この、元のポストは消えてしまっているらしく、今は確認できないのだが、玉城氏は登庁せずに共産党関係者と共に、「党県議団が揃って、県知事選挙の報告演説を」「県庁前で」行っていたとのこと。
県庁前にいても、登庁はしなかった。……何で?
更に、17日は東京にお出かけになったようだ。
いや、何やってるんだよ……。
男坂じゃないんだよ。打ち切り漫画かよ。
こういうのを見ると「平和って何だっけ」と考えてしまう。

念のために、知事の日程を確認したが、9月10日以降は更新されていない。つまり選挙後の行動は、知事の仕事であった可能性は低そうだ。

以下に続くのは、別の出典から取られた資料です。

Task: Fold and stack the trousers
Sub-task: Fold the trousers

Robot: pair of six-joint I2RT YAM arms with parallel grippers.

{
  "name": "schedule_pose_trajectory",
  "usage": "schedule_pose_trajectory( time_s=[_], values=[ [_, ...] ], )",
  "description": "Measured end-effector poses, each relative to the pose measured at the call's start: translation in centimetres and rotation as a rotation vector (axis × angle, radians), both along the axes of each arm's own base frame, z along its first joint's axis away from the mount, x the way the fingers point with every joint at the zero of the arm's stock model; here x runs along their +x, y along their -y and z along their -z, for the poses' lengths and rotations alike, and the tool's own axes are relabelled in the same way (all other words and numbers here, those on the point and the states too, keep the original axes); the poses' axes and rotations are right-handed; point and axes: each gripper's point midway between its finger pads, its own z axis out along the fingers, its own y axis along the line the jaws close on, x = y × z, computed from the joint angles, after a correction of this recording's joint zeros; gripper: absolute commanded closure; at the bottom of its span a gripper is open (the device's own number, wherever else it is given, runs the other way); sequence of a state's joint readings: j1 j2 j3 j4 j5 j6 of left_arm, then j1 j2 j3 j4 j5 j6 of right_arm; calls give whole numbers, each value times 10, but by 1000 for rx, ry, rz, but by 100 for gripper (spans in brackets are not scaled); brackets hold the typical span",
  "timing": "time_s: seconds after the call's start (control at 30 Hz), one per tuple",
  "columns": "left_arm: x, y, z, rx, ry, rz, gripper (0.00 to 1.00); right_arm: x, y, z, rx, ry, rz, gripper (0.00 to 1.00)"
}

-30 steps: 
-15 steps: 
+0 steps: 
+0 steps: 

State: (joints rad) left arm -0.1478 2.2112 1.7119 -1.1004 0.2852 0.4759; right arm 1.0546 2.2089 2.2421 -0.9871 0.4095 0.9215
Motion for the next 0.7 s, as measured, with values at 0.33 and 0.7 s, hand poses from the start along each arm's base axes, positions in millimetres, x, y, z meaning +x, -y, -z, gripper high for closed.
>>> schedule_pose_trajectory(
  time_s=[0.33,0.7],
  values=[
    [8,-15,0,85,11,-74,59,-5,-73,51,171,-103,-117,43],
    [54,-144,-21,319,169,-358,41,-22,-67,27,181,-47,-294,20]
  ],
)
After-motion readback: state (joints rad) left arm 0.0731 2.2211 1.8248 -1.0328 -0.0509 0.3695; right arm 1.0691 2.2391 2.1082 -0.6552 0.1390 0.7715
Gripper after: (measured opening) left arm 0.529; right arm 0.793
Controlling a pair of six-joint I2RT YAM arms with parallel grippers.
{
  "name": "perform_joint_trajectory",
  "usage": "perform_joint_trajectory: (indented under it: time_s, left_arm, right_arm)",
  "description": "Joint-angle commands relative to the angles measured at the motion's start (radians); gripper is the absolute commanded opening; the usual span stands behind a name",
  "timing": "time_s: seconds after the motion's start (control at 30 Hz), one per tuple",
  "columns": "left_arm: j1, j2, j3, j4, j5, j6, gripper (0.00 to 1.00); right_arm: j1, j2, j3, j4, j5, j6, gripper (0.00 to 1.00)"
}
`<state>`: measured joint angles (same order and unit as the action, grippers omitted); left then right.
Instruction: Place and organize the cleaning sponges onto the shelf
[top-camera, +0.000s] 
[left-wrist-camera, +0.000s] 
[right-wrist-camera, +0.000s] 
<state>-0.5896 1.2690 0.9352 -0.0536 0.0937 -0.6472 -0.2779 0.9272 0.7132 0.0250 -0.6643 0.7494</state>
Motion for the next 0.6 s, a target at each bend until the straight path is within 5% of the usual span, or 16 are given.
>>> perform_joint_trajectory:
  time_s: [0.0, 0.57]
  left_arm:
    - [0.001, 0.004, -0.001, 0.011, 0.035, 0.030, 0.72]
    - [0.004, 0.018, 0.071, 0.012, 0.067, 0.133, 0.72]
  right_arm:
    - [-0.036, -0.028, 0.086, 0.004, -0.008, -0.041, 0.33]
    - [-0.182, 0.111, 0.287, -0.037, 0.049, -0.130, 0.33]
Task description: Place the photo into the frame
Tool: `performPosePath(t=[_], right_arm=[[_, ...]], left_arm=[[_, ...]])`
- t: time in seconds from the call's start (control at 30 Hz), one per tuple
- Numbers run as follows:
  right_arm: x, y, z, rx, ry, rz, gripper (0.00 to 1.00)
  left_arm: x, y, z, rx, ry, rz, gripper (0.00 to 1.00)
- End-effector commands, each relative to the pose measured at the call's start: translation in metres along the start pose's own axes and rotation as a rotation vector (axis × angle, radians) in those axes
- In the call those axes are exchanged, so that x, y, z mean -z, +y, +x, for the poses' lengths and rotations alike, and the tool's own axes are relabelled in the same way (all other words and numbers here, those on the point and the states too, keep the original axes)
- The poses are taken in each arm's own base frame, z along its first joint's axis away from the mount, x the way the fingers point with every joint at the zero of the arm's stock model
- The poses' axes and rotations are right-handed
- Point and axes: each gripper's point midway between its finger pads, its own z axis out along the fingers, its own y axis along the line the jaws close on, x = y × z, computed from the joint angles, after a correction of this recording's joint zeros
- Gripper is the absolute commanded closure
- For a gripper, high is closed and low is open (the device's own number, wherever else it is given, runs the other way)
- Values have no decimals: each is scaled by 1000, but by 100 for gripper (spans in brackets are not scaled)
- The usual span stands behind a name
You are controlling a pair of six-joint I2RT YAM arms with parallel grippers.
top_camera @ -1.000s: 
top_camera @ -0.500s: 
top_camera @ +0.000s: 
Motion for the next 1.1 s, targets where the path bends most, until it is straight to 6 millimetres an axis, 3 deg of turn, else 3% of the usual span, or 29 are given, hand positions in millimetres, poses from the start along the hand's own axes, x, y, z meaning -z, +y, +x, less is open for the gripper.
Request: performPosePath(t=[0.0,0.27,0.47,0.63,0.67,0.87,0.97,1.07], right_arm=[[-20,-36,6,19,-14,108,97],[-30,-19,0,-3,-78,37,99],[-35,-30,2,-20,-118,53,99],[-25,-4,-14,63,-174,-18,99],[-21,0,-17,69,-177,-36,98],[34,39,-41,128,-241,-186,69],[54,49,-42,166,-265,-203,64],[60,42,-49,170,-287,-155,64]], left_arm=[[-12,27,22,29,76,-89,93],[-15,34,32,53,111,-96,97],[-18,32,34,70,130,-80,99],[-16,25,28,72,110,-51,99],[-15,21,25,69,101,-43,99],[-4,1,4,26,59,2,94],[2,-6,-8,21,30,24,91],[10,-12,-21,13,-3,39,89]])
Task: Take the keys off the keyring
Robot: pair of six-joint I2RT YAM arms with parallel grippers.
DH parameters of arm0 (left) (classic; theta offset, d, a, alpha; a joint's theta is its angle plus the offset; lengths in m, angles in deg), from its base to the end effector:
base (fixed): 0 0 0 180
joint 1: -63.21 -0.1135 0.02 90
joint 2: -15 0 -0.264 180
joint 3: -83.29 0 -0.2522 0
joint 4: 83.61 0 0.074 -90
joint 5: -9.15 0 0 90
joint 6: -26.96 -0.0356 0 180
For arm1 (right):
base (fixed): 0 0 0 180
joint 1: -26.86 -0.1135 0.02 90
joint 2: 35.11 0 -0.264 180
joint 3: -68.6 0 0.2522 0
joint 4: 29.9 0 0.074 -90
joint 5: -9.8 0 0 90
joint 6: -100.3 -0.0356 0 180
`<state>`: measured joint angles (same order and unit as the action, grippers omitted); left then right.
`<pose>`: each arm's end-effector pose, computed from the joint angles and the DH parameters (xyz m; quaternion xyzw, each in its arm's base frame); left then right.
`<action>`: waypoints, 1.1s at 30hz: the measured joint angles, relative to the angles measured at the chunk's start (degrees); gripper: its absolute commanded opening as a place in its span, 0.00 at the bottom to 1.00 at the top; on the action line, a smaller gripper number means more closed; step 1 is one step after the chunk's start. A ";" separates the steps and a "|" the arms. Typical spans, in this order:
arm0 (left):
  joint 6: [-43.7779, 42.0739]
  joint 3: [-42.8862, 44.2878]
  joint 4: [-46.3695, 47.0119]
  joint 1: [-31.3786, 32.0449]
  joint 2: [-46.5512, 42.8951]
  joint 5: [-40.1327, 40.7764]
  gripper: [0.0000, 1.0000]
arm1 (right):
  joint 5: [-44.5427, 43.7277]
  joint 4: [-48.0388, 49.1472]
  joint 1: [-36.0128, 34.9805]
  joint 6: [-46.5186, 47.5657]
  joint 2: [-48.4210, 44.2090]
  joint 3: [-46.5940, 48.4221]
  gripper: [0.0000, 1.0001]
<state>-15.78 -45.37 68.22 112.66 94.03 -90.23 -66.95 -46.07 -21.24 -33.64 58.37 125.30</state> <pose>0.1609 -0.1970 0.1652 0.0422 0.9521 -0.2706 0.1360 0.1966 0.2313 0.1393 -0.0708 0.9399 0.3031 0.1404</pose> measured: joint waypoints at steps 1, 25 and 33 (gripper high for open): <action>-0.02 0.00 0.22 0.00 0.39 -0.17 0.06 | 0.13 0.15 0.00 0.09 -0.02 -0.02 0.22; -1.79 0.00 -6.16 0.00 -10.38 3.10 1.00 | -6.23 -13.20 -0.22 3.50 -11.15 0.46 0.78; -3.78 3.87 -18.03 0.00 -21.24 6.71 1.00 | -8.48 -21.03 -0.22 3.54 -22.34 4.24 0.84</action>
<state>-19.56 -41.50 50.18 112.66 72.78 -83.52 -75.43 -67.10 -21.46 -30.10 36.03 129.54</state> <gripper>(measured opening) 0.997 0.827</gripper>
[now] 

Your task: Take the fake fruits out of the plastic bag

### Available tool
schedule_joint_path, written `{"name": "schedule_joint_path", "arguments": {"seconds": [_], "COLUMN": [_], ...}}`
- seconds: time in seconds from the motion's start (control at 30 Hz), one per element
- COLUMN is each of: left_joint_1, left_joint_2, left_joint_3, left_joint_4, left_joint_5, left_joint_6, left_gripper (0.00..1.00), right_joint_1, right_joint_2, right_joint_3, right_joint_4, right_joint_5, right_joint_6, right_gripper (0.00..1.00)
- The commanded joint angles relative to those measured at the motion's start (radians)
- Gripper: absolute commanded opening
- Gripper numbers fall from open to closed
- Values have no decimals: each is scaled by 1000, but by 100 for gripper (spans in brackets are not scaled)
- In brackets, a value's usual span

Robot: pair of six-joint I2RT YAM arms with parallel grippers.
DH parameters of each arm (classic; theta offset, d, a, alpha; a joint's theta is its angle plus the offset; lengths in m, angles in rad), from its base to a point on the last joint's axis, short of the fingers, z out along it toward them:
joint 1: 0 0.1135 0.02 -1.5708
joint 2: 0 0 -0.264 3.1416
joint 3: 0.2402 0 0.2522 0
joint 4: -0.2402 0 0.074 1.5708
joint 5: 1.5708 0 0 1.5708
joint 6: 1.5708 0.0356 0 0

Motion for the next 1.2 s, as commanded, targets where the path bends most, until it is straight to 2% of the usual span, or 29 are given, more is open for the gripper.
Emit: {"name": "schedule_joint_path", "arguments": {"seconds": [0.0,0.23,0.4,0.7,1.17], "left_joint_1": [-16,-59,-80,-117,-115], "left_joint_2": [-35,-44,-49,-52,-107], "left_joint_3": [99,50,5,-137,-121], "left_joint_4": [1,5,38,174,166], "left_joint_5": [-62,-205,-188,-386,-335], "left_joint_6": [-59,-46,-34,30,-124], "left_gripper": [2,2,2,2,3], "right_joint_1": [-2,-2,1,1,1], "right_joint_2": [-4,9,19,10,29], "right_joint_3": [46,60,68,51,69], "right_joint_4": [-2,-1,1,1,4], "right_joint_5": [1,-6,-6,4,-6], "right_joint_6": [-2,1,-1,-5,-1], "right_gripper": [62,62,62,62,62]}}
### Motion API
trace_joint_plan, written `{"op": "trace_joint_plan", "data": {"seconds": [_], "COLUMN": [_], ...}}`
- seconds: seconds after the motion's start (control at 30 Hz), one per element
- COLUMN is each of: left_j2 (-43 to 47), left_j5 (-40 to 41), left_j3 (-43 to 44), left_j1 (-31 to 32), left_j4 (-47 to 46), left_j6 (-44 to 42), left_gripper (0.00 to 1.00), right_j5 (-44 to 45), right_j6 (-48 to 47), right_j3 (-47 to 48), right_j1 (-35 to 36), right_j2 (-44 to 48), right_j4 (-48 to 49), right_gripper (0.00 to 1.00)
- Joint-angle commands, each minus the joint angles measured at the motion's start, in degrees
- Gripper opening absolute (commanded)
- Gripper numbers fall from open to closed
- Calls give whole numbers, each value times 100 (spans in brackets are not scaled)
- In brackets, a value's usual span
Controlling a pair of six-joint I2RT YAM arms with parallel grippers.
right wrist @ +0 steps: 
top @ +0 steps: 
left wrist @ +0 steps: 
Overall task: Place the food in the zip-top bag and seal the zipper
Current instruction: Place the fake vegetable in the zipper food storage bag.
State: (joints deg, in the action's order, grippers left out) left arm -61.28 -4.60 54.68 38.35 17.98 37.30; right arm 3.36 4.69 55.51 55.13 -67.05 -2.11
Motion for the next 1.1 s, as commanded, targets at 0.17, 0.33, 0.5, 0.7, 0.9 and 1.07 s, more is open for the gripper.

現時点で確認できる範囲では、「14日に登庁しなかったこと」は報じられているが、その後の公務状況は判然としない。
那覇市長選がはじまる
そうすると、何故こんな行動をされているのか?と、県民も疑問に思うのではないか。
そして、それに理由をつけるとすれば、こんな推論が成り立つ。那覇市長選挙への出馬だ。
現職の知念氏 公明県本推薦 来月の那覇市長選
公開日:2026年9月18日 3:57
公明党は16日の中央幹事会で、任期満了に伴う那覇市長選(10月18日告示、25日投開票)について、再選を目指す現職知念覚氏を県本部推薦とすると決めた。
沖縄タイムスより
任期満了に伴う那覇市の市長選挙が10月18日告示で、25日投票というスケジュールになっている。
確かに、知事選挙でもかなりの票(27万票)を取っていたのだから、候補としては強力だ。

そうすると、現職有利とはいえ、那覇市長選挙もかなり緊迫した選挙になりそうだが、現時点ではあくまで噂の域を出ない。そこは注意して欲しい。
ただ、そんな噂が出てしまうほど、不可解な動きをされているように見えるし、積極的なメディアの露出は控えているようだと感じる。
まとめ
ネットを通じて見ることの出来る情報だけで見ると、沖縄県知事選挙が終わって、古謝氏の勝利した理由はかなり腑に落ちる。
古謝氏は、自身のXで県民に対して支持に対する感謝を述べているし、複数のメディアで沖縄の政治を動かそうとしているように見える。少なくとも、「沖縄を前へ」というスローガンに偽りなしという、印象を受ける。
その一方で、未だ知事であるはずの玉城氏は一体何をやっているのか?という情報しかでてきてはいない。
ネットで得られる情報はほんの一部なのだから、それが実態を映しているとは言えないのだけれど、納得の選挙結果だったと言って良いだろう。
そして、玉城氏には、正々堂々と選挙戦を戦って選挙で結果が出たのだから、負けたとはいえ、その職責を真摯に全うして欲しい。そう願うのは、贅沢なのだろうか?